Wednesday, June 11, 2008

Branding 101:

Karen Klein’s post outlines a key aspect of branding.

“If you have not specified your company's brand, don't spend another dime on marketing until you do. … small companies can also develop potent brands and market them successfully, says Steve Manning, managing director at Igor, a branding and naming firm based in San Francisco.

"A brand creates an image in the mind of the consumer. It says something is different at your firm, something worth more than business as usual. If your firm is a commodity, your customers will choose you solely on the basis of price or getting something for free. If you've got a brand, you're selling a lifestyle and you can sell anything you want," Manning says.”

Sunday, June 8, 2008

There is a space:


"Between stimulus and response there is a space. In that space is our power to choose our response. In our response lies our growth and our freedom." Victor Frankl

Stephen Covey’s book “The Seven Habits of Highly Effective People” was built on the foundation of Victor Frankl’s quote. How this applies to a restaurateur is simple. Black Swans will occur to your business, to you, actually to every aspect of your life. In all that disruption, you have a space between stimulus and response. That space, that power to choose determines the quality of your life and the success of your business.

Saturday, June 7, 2008

In vino, veritas:

I’ll have a bottle of red wine! The NY Times article highlights the anti-aging properties of red wine.

Red wine may be much more potent than was thought in extending human lifespan, researchers say in a new report that is likely to give impetus to the rapidly growing search for longevity drugs.

a mere four, five-ounce glasses of wine “starts getting close” to the amount of resveratrol they found effective”

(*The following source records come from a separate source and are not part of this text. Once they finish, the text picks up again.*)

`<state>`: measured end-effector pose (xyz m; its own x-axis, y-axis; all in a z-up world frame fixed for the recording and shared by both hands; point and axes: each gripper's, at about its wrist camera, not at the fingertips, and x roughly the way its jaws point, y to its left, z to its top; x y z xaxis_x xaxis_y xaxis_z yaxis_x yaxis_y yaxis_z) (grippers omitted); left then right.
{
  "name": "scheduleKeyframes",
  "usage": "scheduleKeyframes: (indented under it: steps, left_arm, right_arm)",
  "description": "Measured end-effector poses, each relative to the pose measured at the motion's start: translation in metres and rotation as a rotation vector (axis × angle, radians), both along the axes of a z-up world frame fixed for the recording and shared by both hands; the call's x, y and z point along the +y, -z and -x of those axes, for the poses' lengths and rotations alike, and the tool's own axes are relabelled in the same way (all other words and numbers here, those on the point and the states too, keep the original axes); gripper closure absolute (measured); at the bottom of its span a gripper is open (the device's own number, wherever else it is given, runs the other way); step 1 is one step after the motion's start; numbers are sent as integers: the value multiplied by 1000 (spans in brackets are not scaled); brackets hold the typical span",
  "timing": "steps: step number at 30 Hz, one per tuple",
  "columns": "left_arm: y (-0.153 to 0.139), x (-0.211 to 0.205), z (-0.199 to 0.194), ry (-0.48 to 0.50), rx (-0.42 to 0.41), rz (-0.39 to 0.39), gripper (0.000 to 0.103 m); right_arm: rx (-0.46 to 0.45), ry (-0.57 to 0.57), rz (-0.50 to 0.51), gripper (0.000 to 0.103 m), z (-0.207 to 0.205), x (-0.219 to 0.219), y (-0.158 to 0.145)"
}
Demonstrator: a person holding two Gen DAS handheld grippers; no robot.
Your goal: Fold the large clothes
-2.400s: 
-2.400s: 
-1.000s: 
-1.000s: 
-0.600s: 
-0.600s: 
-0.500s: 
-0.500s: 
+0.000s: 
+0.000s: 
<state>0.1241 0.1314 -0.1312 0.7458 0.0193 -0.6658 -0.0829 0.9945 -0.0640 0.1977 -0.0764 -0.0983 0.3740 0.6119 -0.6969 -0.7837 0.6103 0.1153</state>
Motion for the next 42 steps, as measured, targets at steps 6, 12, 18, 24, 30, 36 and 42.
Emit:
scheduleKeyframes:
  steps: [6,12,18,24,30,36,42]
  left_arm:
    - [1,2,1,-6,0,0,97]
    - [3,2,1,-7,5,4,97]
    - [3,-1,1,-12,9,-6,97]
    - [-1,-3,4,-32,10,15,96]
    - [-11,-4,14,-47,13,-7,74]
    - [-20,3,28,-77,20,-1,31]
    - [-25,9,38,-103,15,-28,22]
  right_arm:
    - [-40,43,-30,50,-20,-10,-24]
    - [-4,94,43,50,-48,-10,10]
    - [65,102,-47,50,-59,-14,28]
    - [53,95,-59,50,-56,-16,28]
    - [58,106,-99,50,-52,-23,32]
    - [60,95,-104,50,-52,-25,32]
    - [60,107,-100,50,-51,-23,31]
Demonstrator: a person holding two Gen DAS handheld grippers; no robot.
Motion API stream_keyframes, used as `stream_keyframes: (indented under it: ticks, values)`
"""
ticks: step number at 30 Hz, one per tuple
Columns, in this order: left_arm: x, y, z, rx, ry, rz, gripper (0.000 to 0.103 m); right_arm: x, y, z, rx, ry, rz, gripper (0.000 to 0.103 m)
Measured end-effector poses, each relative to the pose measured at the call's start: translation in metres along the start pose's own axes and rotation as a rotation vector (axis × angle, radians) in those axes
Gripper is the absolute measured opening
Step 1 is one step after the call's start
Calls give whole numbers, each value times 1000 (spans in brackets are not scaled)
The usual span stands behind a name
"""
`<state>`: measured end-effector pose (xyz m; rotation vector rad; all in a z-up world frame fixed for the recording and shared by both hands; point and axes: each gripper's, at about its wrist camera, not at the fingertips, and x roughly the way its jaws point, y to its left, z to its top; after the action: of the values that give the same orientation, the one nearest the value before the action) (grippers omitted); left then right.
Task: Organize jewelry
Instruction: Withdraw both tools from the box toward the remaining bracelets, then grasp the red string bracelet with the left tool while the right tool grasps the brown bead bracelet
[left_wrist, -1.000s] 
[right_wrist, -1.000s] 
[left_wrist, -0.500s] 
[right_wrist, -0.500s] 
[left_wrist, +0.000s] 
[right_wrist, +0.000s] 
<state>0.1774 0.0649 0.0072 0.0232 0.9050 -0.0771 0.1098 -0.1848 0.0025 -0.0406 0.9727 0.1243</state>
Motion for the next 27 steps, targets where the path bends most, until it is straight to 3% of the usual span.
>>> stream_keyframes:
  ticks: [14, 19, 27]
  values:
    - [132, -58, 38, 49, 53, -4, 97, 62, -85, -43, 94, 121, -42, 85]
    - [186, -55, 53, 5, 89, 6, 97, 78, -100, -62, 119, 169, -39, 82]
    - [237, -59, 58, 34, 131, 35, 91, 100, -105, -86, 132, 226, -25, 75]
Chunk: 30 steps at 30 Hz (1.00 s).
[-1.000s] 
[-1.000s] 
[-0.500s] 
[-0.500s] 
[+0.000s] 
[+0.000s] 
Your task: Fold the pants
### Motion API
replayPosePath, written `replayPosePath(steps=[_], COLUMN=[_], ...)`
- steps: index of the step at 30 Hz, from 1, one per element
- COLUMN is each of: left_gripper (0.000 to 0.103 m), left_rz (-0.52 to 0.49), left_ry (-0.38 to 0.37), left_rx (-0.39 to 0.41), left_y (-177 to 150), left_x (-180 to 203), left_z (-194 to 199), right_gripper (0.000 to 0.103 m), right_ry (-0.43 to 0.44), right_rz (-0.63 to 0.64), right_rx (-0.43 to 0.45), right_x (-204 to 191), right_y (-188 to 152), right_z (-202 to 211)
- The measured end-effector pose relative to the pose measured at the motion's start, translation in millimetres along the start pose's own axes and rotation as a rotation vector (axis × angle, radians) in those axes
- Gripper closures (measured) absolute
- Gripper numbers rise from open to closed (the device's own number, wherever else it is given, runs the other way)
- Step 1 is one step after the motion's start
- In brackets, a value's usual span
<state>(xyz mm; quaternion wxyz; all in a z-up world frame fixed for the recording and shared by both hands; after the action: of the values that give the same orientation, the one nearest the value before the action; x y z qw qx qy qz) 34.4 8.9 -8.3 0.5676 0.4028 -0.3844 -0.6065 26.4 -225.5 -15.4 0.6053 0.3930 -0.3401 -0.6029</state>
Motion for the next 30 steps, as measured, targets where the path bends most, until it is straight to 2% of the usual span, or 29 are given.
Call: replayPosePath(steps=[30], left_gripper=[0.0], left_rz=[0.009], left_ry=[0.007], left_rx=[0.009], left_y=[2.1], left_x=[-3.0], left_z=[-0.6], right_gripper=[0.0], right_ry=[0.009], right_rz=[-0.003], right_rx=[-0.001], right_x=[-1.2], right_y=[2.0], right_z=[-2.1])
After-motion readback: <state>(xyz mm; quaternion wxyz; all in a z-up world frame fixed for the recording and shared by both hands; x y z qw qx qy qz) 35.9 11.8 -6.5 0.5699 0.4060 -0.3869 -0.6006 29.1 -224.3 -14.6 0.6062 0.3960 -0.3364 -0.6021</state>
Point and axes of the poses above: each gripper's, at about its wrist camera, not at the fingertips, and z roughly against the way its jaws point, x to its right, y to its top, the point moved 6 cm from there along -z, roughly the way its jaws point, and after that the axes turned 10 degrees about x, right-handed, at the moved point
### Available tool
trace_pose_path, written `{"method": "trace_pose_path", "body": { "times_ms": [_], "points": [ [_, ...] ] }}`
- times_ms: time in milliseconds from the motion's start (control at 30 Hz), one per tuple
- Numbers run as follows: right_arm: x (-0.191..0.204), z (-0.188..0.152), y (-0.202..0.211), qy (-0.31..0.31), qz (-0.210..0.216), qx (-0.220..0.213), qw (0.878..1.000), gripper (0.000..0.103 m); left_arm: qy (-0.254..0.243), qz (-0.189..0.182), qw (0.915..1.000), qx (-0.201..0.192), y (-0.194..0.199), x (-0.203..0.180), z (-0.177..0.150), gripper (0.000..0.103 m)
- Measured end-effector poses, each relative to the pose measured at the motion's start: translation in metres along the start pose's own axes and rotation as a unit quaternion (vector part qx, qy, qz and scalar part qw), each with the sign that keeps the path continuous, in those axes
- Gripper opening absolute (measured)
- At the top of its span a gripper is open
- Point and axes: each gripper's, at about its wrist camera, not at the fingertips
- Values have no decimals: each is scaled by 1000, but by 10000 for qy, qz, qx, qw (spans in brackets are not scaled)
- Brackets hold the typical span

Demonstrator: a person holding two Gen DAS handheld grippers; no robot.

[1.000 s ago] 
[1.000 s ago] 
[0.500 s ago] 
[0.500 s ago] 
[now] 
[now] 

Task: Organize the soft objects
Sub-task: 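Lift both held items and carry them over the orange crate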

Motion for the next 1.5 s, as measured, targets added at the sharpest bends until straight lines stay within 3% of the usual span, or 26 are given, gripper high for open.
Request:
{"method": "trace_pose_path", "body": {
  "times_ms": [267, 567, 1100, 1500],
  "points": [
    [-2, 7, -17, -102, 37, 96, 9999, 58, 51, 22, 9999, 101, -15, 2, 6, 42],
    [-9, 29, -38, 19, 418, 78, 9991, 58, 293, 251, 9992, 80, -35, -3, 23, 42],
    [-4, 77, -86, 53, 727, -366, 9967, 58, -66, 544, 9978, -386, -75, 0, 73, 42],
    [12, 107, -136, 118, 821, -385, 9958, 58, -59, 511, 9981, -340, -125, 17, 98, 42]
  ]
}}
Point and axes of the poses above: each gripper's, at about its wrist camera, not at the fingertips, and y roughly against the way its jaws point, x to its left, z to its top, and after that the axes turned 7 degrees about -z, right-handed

This is healthy habit I can really appreciate! I’ll have another bottle of red wine!

Friday, June 6, 2008

The need for speed:


Brian Tracy highlights speed as differentiator and as a business opportunity. ( think McDonalds, Dominos Pizza and Jimmy Johns) Americans love quickservice, and the entire industry has been created because we want things faster. Look around your restaurant, is there something that you can deliver faster and would that give you an advantage over your competitor?

Keys to a successful business lunch:

John Mariani’s post offers tips on using the resource of a restaurant to close a business deal.

“The key to any successful business transaction is to do your homework,” he says. “You want no surprises. I would never go to a restaurant without knowing the layout, which tables are available and which are saved for regulars. My advice is to become a regular at two or three restaurants.”

The key to remember is that a restaurant is not a place where people go to eat, it is a place where people go to solve a problem they have. Solve problems for your clients and you will never go hungry!

Tuesday, June 3, 2008

Stairway to Heaven

David Armano has a visual to help explain customer advocacy:

Sunday, June 1, 2008

Innovate and provide value:

Jerry Hirsch’s interview with Starbucks CEO offers this nugget on how to navigate through lower traffic counts.


We have to be ultrasensitive to providing value for our customers. And 50 million customers a week are coming through Starbucks stores.

We have to innovate and provide more value to the customer, but the customer comes into Starbucks not only for coffee, [but also] the sense of community, the sense of humanity in our stores. We really have become this third place between home and work. We have managed through different downturns in the economy before, and we will again.